EU ruft zur Zensur auf: Soziale Netzwerke sollen "herkömmliche Medien" bevorzugen

Eine EU-Kommission empfiehlt im Kampf gegen Fake News einen Prinzipien-Kodex für soziale Netzwerke. Diese sollen sich verpflichten, "vertrauenswürdige Informationen herkömmlicher Medien" zu bevorzugen. Fake News bei "herkömmlichen Medien" sieht die EU nicht.

Im Kampf gegen Falschmeldungen empfiehlt eine EU-Expertenkommission einen Kodex mit zehn Prinzipien für soziale Netzwerke. Diese sollen sich unter anderem verpflichten, "vertrauenswürdige" Informationen "herkömmlicher" Medien sichtbarer und für Nutzer leichter zugänglich zu machen - also sie gegenüber alternativen Medien zu bevorzugen. Das kommt fast schon einem Aufruf zur Zensur "nicht-herkömmlicher" Medien gleich - auch wenn sich die Kommission allgemein "gegen Zensur" ausspricht.

Die Verbreitung von Halbwahrheiten und gezielten Falschmeldungen im Internet besorgt der Umfrage Eurobarometer zufolge viele Europäer. So sagten den Marktforschern zufolge 83 Prozent der rund 26.000 Teilnehmer, das Phänomen sei eine Bedrohung für die Demokratie. Traditionelle Medien gelten erstaunlicherweise als relativ glaubwürdige Nachrichtenquellen: Im Eurobarometer nannten 70 Prozent das Radio, 66 Prozent das Fernsehen und 63 Prozent Printmedien als vertrauenswürdig, während reine Onlinequellen nur bei 26 bis 27 Prozent der Befragten Vertrauen genossen.

Beispiellose Desinformationskampagnen der "herkömmlichen Medien"

Das Ergebnis dieser Umfrage ist mindestens überraschend, haben sich in den letzten Jahren doch vor allem die großen Medienkonzerne und die öffentlichen TV- und Radiosender (also die "herkömmlichen Medien") an bis dahin beispiellosen Desinformationskampagnen beteiligt. Erinnert sei hier nur an die aufwendigen propagandistischen Vorbereitungen der Kriege im Irak, in Jugoslawien, Afghanistan, Libyen und Syrien oder die mediale Flankierung des Putsches in der Ukraine.

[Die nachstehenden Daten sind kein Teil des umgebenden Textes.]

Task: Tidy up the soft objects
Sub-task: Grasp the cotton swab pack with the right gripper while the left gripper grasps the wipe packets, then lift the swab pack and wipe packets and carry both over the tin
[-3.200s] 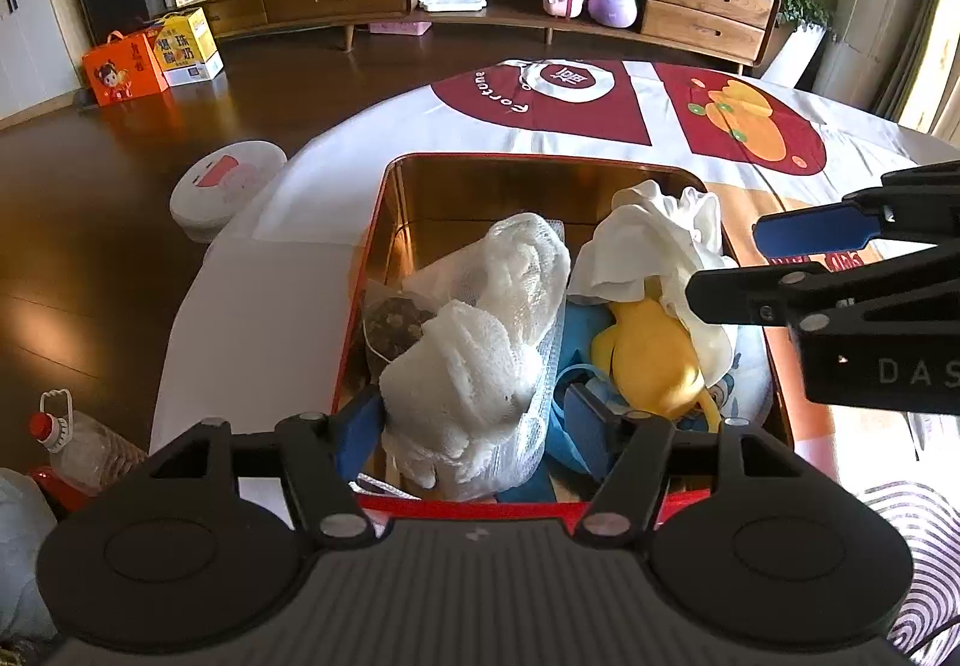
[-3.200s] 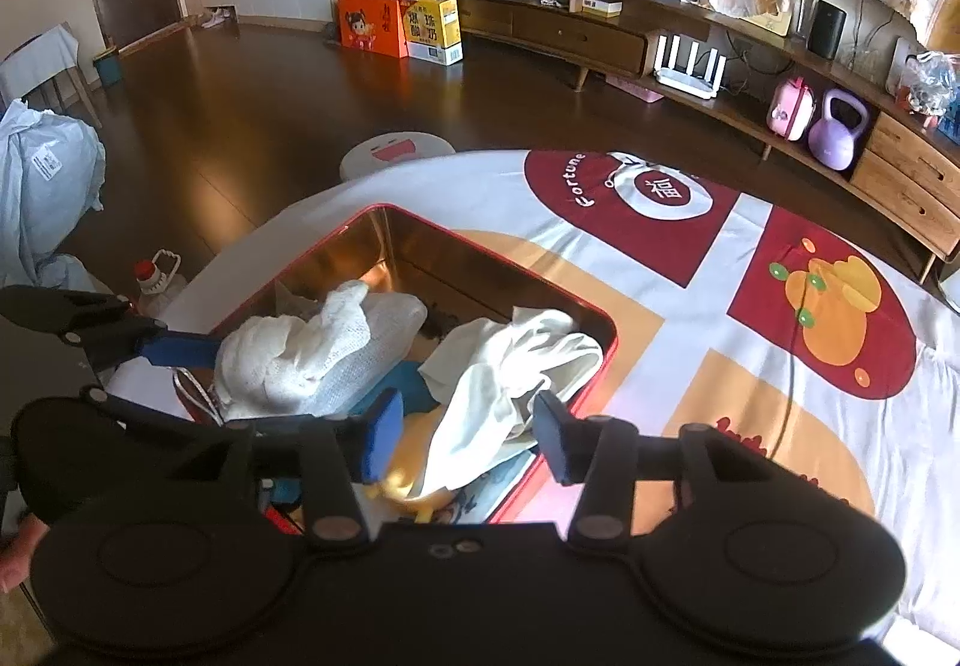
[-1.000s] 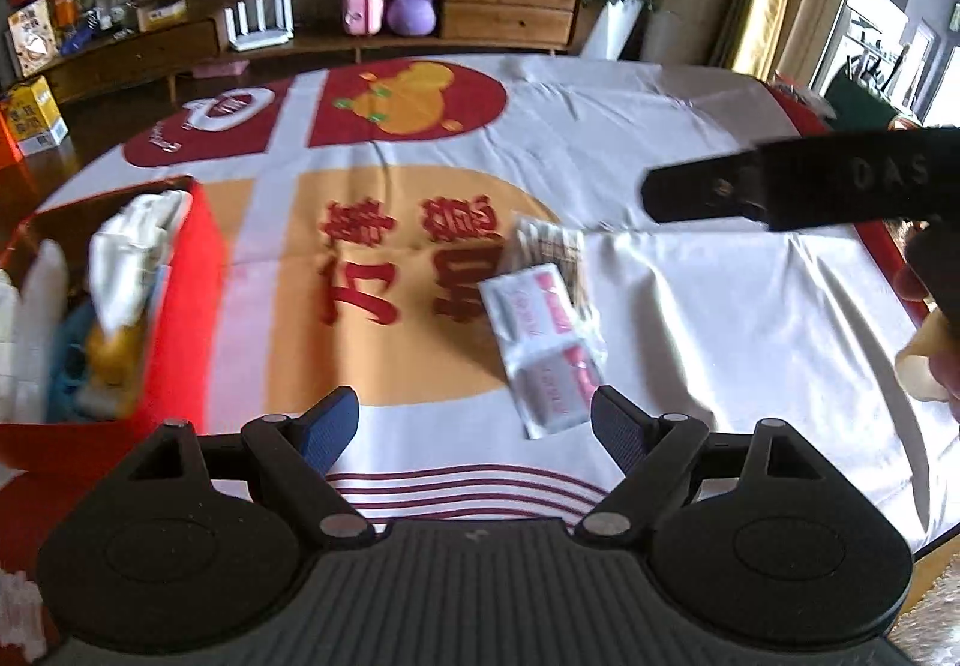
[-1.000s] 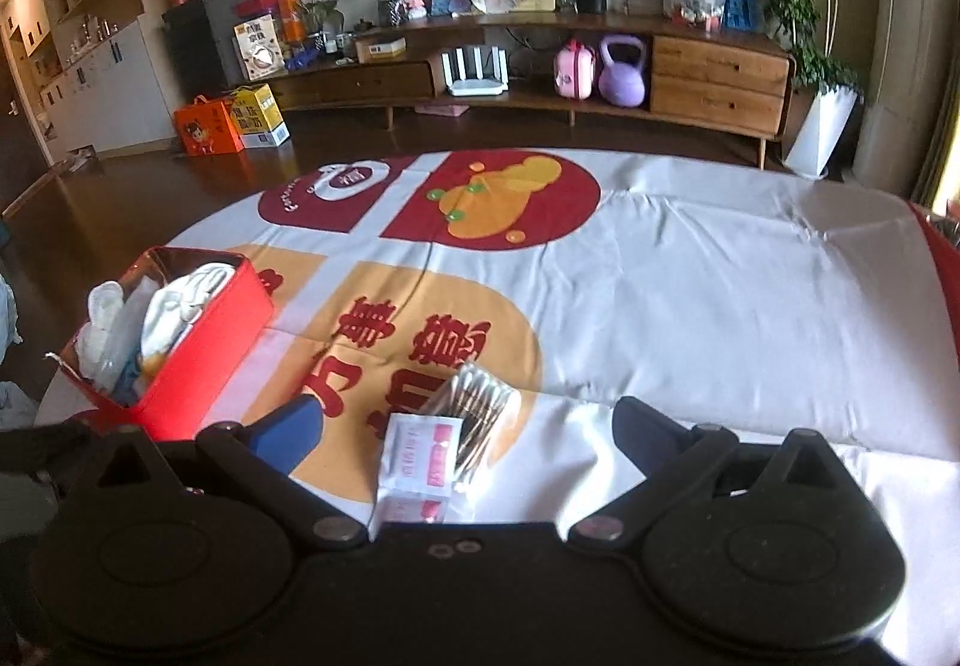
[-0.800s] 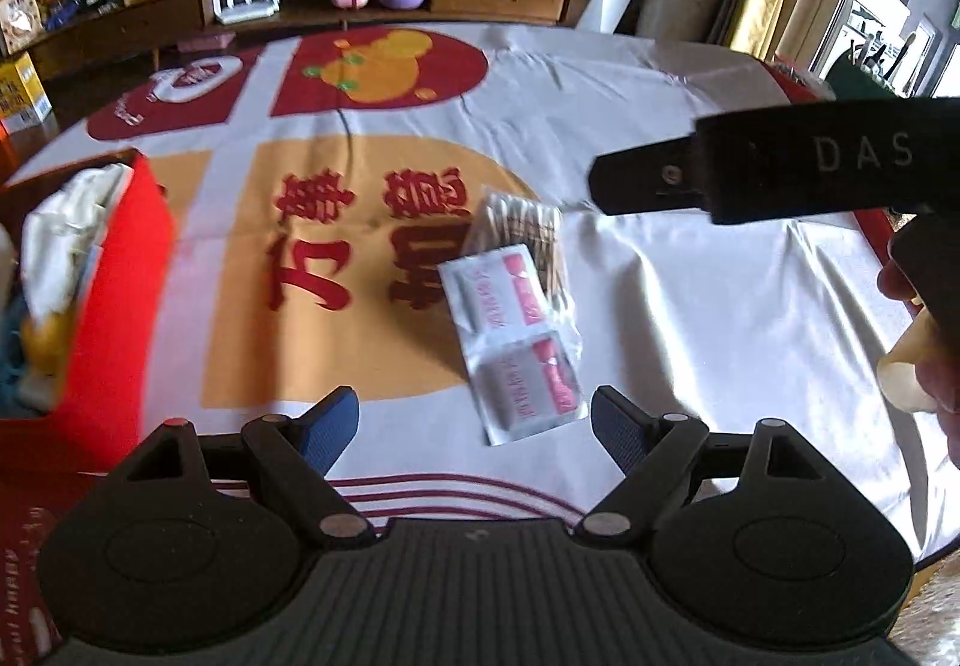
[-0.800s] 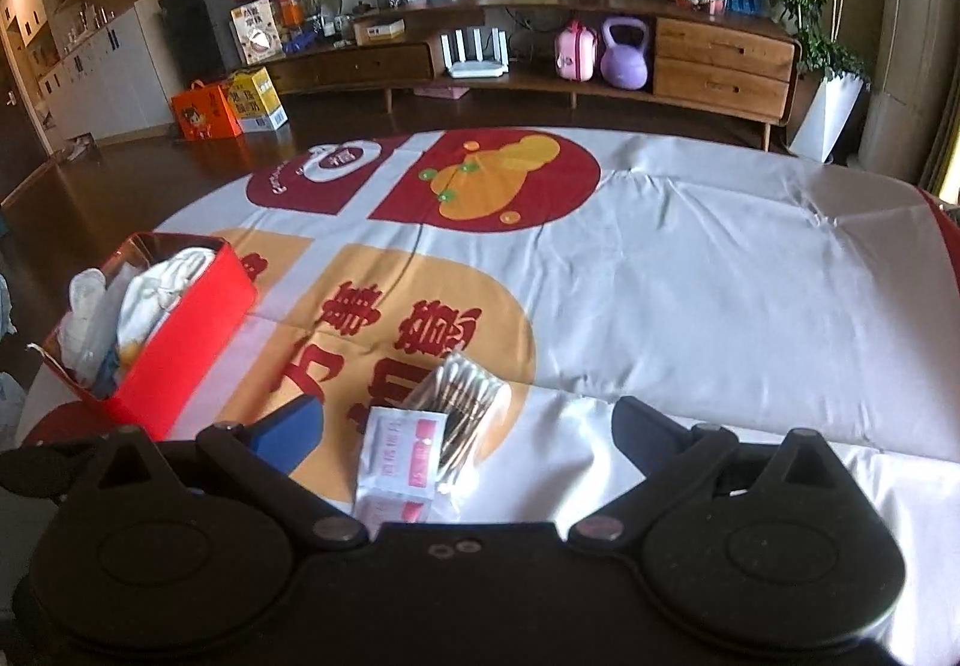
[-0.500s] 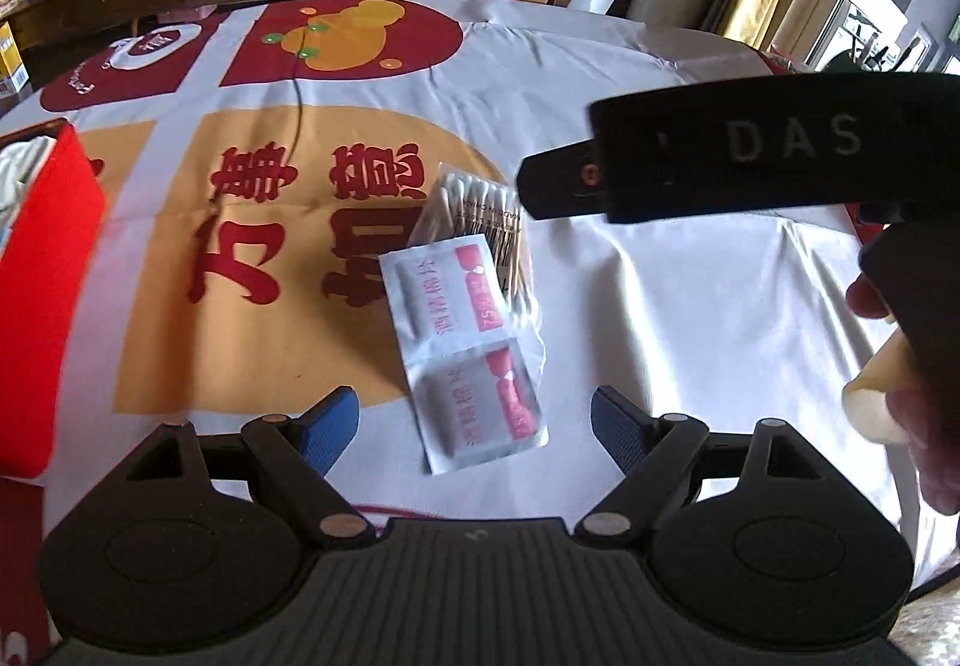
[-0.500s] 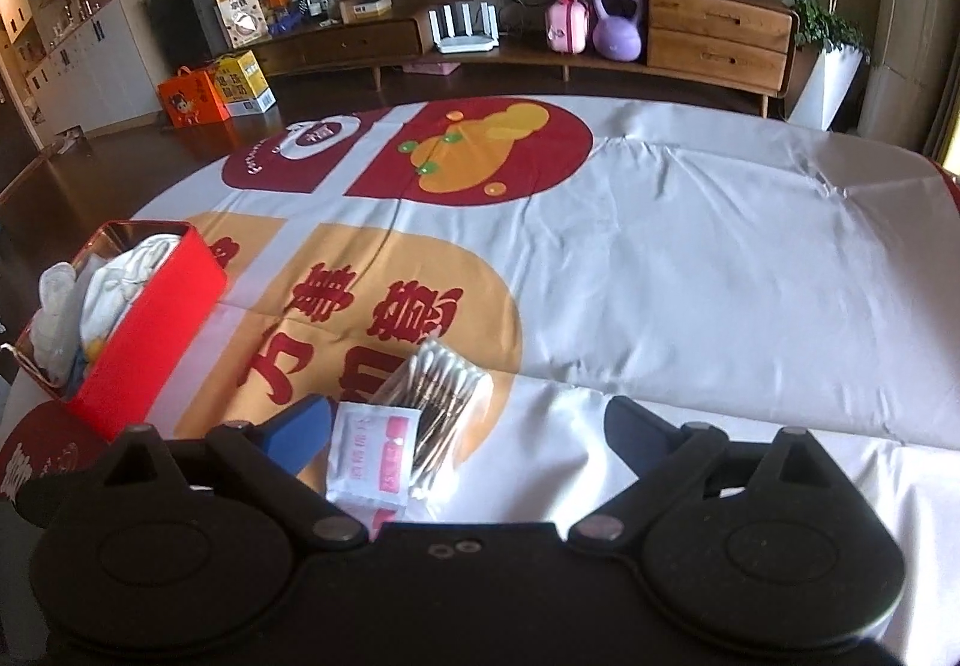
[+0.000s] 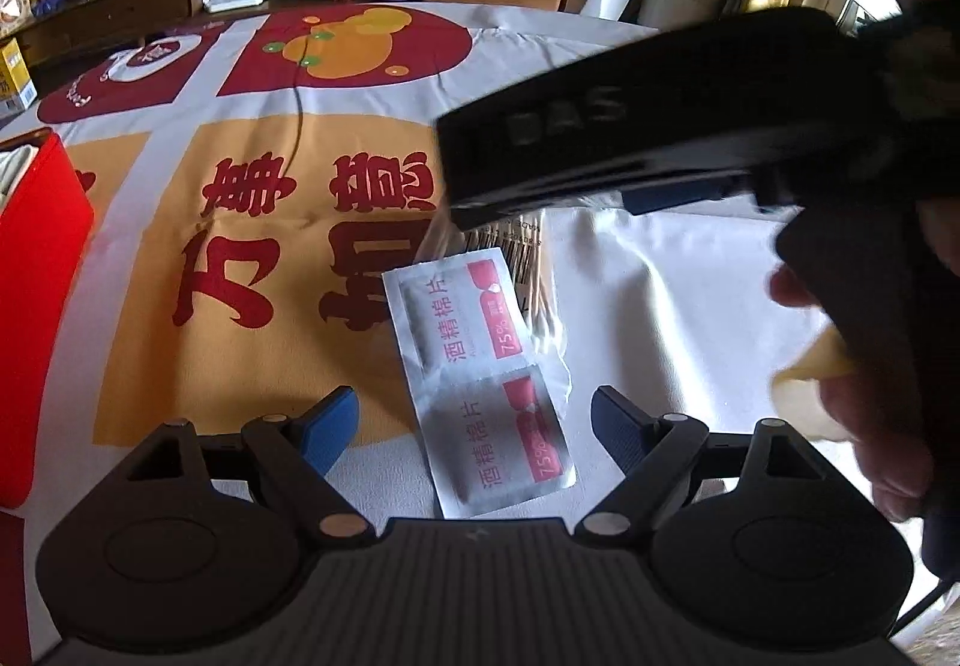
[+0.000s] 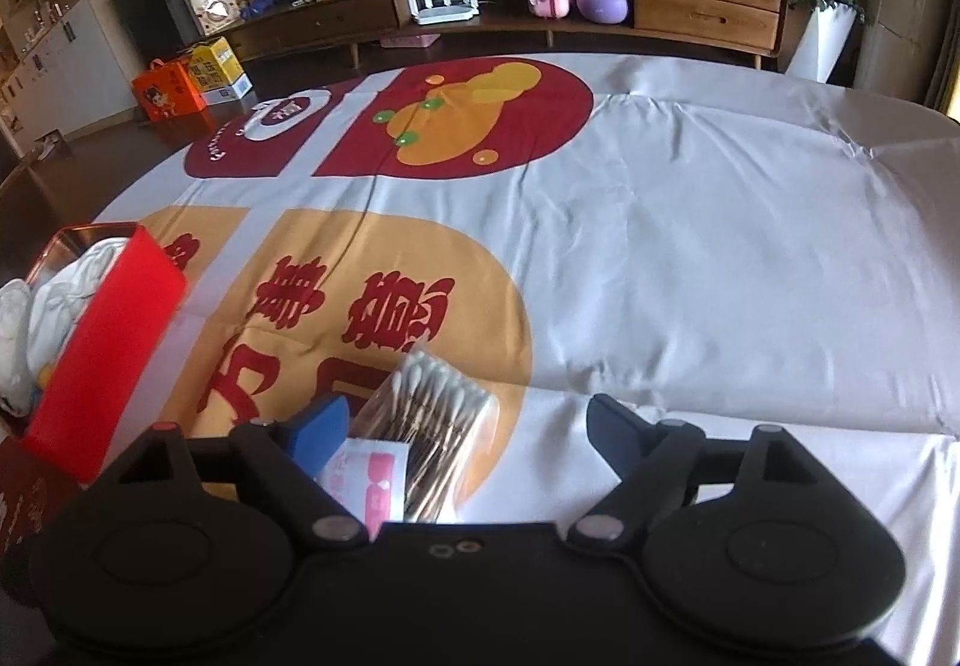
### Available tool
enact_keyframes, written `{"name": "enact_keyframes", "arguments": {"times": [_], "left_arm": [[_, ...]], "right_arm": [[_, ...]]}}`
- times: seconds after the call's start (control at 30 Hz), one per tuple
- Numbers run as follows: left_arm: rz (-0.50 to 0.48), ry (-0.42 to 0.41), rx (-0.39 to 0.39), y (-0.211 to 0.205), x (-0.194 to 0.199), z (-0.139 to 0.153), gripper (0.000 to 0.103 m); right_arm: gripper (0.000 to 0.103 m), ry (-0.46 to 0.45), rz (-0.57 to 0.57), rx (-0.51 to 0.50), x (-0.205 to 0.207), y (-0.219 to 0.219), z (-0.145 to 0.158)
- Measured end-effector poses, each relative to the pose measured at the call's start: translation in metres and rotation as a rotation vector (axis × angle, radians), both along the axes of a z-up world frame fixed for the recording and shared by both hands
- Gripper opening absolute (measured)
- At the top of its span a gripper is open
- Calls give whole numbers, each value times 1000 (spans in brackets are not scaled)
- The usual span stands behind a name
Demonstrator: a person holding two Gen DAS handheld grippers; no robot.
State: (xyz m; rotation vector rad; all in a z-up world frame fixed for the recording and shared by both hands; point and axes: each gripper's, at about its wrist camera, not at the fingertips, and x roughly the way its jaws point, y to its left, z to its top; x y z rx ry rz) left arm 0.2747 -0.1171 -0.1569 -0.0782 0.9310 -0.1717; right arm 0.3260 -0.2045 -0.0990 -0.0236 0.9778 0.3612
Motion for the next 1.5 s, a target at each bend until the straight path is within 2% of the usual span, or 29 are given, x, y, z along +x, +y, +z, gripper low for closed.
{"name": "enact_keyframes", "arguments": {"times": [0.2,0.43,0.57,0.63,0.77,1.07,1.5], "left_arm": [[-23,-27,46,-6,-5,-2,82],[-35,-57,110,-10,-10,-2,62],[-44,-71,132,-12,-14,-2,54],[-47,-74,131,-11,-15,-2,52],[-47,-73,113,-6,-16,-1,51],[-18,-54,91,8,-22,1,50],[40,-41,84,36,-36,8,50]], "right_arm": [[78,13,-15,-8,6,7,-10],[76,27,-30,-12,12,11,-17],[77,22,-28,-23,12,16,-19],[74,18,-27,-29,11,18,-19],[50,13,-22,-29,9,18,-18],[32,-4,-10,-30,1,19,-11],[27,-29,30,-37,-32,17,5]]}}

Die letzten Jahre haben auch ganz neue Typen von Medienquellen hervorgebracht: Durch die schamlose Nutzung und Aufwertung von mindestens dubiosen Informanten wie Bellincat, der syrischen Stelle für Menschenrechte, den Weißhelmen oder Bana aus Aleppo haben vor allem die großen westlichen Privatmedien-Konzerne die eigenen Standards so lange mit Füßen getreten, bis sie auf das heutige, extrem unseriöse Maß abgesenkt worden sind.

Mit Fake News gegen Fake News

Gegen die Masse an mutmaßlicher Kriegspropaganda, die der sogenannte Mainstream ausstößt, schrumpft das (nicht zu leugnende) Problem unseriöser Alternativ-Medien fast schon zu einer Lappalie. Ein Konzept gegen Fake News, das die Fake-News-Fließbandproduzenten der großen Medien nicht thematisiert, ist das Papier nicht wert, auf dem es gedruckt ist.

Fairerweise muss man sagen, dass die EU-Kommission die "Mainstream"-Medien sehr wohl thematisiert: Sie dringt darauf, die "Vielfalt" von "herkömmlichen" Nachrichtenmedien in Europa langfristig zu erhalten - als Mittel gegen Fake News.